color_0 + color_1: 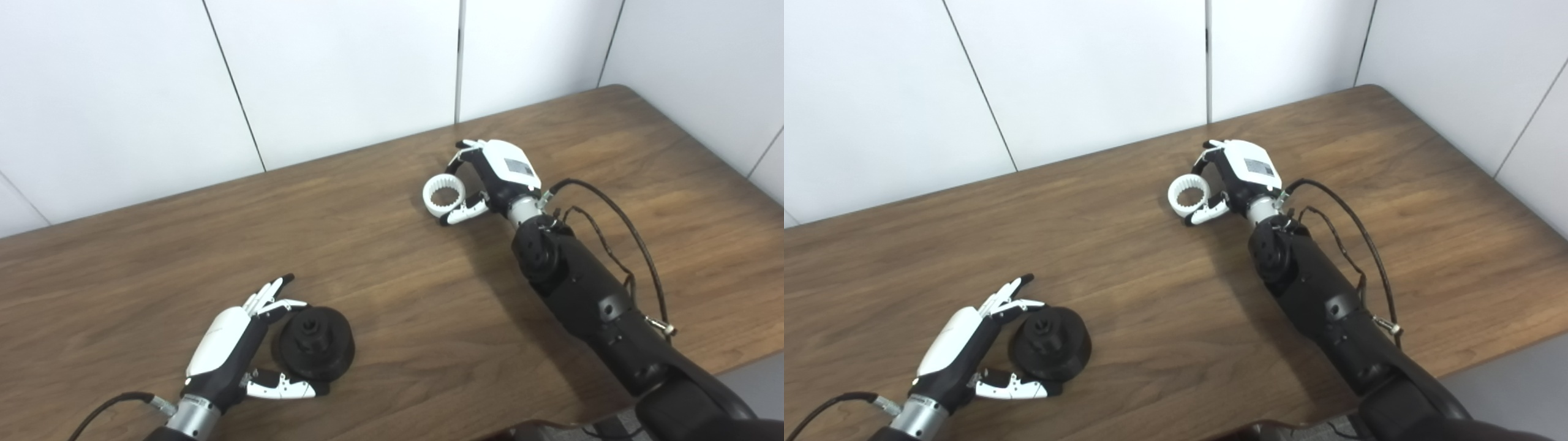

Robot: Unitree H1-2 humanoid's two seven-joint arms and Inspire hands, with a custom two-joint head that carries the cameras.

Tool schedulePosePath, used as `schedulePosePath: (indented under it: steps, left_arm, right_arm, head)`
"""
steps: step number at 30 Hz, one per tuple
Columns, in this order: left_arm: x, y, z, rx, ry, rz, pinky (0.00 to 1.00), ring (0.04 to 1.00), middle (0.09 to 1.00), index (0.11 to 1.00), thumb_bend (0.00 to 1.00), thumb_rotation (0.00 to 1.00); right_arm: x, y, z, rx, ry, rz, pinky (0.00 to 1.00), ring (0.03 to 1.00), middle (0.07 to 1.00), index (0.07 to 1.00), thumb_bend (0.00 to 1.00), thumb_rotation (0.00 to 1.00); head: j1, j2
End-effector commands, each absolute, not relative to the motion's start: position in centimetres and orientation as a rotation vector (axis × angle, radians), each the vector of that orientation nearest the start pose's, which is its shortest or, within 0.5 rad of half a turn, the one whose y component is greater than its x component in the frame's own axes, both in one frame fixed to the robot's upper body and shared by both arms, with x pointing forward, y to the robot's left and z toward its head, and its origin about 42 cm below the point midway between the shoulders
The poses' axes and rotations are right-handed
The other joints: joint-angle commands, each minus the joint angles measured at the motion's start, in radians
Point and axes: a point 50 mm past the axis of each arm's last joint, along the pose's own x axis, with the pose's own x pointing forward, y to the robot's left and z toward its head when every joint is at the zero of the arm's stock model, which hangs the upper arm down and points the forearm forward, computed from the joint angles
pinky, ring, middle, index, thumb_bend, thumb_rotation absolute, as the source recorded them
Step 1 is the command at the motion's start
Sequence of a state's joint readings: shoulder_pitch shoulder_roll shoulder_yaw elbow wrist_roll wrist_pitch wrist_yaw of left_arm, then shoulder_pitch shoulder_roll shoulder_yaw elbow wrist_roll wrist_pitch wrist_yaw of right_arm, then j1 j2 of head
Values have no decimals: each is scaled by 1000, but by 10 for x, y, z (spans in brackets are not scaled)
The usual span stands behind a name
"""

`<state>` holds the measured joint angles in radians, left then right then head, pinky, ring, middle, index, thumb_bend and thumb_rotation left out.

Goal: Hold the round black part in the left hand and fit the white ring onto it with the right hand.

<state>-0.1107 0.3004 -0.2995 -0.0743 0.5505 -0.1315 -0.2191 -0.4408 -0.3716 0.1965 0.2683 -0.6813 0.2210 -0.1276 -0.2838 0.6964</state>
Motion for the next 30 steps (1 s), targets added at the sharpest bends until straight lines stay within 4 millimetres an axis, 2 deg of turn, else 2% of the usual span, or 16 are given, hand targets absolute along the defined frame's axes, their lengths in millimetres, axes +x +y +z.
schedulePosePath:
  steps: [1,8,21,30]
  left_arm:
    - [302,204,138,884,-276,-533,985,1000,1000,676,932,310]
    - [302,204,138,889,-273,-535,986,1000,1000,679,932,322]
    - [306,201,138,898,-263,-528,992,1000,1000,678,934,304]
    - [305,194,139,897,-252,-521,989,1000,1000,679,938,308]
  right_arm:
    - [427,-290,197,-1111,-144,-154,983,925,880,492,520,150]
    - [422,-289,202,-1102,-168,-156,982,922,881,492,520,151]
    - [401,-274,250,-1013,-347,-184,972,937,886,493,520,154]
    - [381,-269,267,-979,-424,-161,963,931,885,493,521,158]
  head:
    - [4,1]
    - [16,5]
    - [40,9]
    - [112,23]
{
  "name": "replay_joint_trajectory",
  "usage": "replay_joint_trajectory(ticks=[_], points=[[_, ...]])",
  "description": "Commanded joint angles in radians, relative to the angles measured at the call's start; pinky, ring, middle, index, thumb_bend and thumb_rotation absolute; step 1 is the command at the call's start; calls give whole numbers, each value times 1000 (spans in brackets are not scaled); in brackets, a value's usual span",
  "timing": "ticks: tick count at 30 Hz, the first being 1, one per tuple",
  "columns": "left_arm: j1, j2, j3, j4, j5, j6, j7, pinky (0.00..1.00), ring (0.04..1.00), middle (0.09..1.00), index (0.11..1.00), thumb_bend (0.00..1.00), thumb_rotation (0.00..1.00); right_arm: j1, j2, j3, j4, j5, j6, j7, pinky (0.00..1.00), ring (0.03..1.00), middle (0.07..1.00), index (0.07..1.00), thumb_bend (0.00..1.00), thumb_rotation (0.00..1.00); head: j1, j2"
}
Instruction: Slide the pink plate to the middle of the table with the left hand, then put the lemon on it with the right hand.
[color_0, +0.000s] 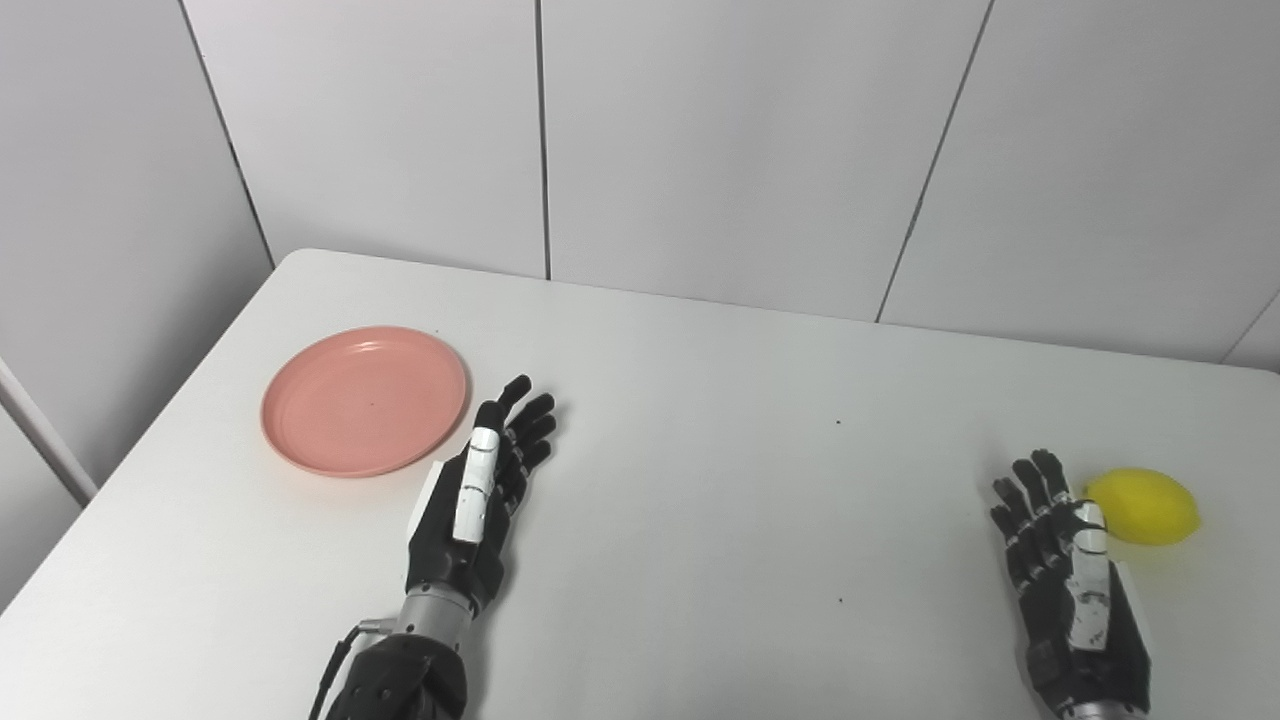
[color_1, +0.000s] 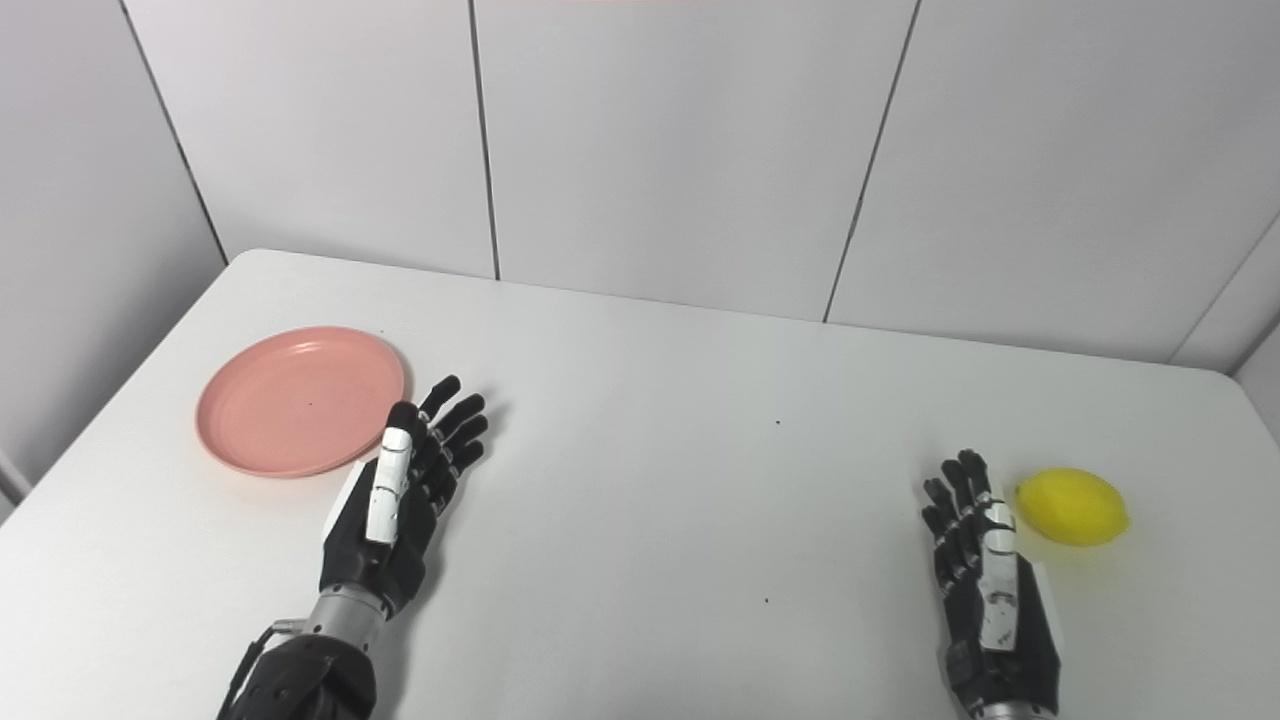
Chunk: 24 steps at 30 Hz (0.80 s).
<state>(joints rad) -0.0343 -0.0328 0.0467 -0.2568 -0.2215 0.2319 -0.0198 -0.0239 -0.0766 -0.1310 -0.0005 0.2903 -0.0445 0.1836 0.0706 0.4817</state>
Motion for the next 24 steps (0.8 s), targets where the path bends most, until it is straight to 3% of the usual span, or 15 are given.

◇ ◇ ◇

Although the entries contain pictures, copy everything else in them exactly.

**Solution to the exercise**
color_0 + color_1: 

Robot: Unitree H1-2 humanoid's two seven-joint arms and Inspire hands, with a custom two-joint head that carries the cameras.

Tool schedulePosePath, used as `schedulePosePath: (indented under it: steps, left_arm, right_arm, head)`
"""
steps: step number at 30 Hz, one per tuple
Columns, in this order: left_arm: x, y, z, rx, ry, rz, pinky (0.00 to 1.00), ring (0.04 to 1.00), middle (0.09 to 1.00), index (0.11 to 1.00), thumb_bend (0.00 to 1.00), thumb_rotation (0.00 to 1.00); right_arm: x, y, z, rx, ry, rz, pinky (0.00 to 1.00), ring (0.03 to 1.00), middle (0.07 to 1.00), index (0.07 to 1.00), thumb_bend (0.00 to 1.00), thumb_rotation (0.00 to 1.00); head: j1, j2
End-effector commands, each absolute, not relative to the motion's start: position in centimetres and orientation as a rotation vector (axis × angle, radians), each the vector of that orientation nearest the start pose's, which is its shortest or, within 0.5 rad of half a turn, the one whose y component is greater than its x component in the frame's own axes, both in one frame fixed to the robot's upper body and shared by both arms, with x pointing forward, y to the robot's left and z toward its head, and its origin about 42 cm below the point midway between the shoulders
The poses' axes and rotations are right-handed
The other joints: joint-angle commands, each minus the joint angles measured at the motion's start, in radians
Point and axes: a point 50 mm past the axis of each arm's last joint, along the pose's own x axis, with the pose's own x pointing forward, y to the robot's left and z toward its head when every joint is at the zero of the arm's stock model, which hangs the upper arm down and points the forearm forward, computed from the joint angles
pinky, ring, middle, index, thumb_bend, thumb_rotation absolute, as the source recorded them
Step 1 is the command at the motion's start
Sequence of a state's joint readings: shoulder_pitch shoulder_roll shoulder_yaw elbow wrist_roll wrist_pitch wrist_yaw of left_arm, then shoulder_pitch shoulder_roll shoulder_yaw elbow wrist_roll wrist_pitch wrist_yaw of right_arm, then j1 j2 of head
Values have no decimals: each is scaled by 1000, but by 10 for x, y, z (spans in brackets are not scaled)
The usual span stands behind a name
"""

`<state>` holds the measured joint angles in radians, left then right then head, pinky, ring, middle, index, thumb_bend and thumb_rotation left out.

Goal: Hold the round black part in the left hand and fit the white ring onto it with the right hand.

<state>-0.1107 0.3004 -0.2995 -0.0743 0.5505 -0.1315 -0.2191 -0.4408 -0.3716 0.1965 0.2683 -0.6813 0.2210 -0.1276 -0.2838 0.6964</state>
Motion for the next 30 steps (1 s), targets added at the sharpest bends until straight lines stay within 4 millimetres an axis, 2 deg of turn, else 2% of the usual span, or 16 are given, hand targets absolute along the defined frame's axes, their lengths in millimetres, axes +x +y +z.
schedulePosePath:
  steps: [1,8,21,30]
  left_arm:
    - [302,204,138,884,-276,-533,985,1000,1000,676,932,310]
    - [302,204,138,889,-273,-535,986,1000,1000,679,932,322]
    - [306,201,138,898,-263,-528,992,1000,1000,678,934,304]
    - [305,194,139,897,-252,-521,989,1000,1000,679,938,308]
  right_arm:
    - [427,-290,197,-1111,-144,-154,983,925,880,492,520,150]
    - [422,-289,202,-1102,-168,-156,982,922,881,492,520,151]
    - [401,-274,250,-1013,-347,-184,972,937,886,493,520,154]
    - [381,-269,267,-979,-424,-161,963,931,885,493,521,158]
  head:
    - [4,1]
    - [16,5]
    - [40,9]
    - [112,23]
{
  "name": "replay_joint_trajectory",
  "usage": "replay_joint_trajectory(ticks=[_], points=[[_, ...]])",
  "description": "Commanded joint angles in radians, relative to the angles measured at the call's start; pinky, ring, middle, index, thumb_bend and thumb_rotation absolute; step 1 is the command at the call's start; calls give whole numbers, each value times 1000 (spans in brackets are not scaled); in brackets, a value's usual span",
  "timing": "ticks: tick count at 30 Hz, the first being 1, one per tuple",
  "columns": "left_arm: j1, j2, j3, j4, j5, j6, j7, pinky (0.00..1.00), ring (0.04..1.00), middle (0.09..1.00), index (0.11..1.00), thumb_bend (0.00..1.00), thumb_rotation (0.00..1.00); right_arm: j1, j2, j3, j4, j5, j6, j7, pinky (0.00..1.00), ring (0.03..1.00), middle (0.07..1.00), index (0.07..1.00), thumb_bend (0.00..1.00), thumb_rotation (0.00..1.00); head: j1, j2"
}
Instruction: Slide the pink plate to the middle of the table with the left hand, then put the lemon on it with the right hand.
[color_0, +0.000s] 
[color_1, +0.000s] 
Chunk: 24 steps at 30 Hz (0.80 s).
<state>(joints rad) -0.0343 -0.0328 0.0467 -0.2568 -0.2215 0.2319 -0.0198 -0.0239 -0.0766 -0.1310 -0.0005 0.2903 -0.0445 0.1836 0.0706 0.4817</state>
Motion for the next 24 steps (0.8 s), targets where the path bends most, until it is straight to 3% of the usual span, or 15 are given.

The work on this exercise is now complete.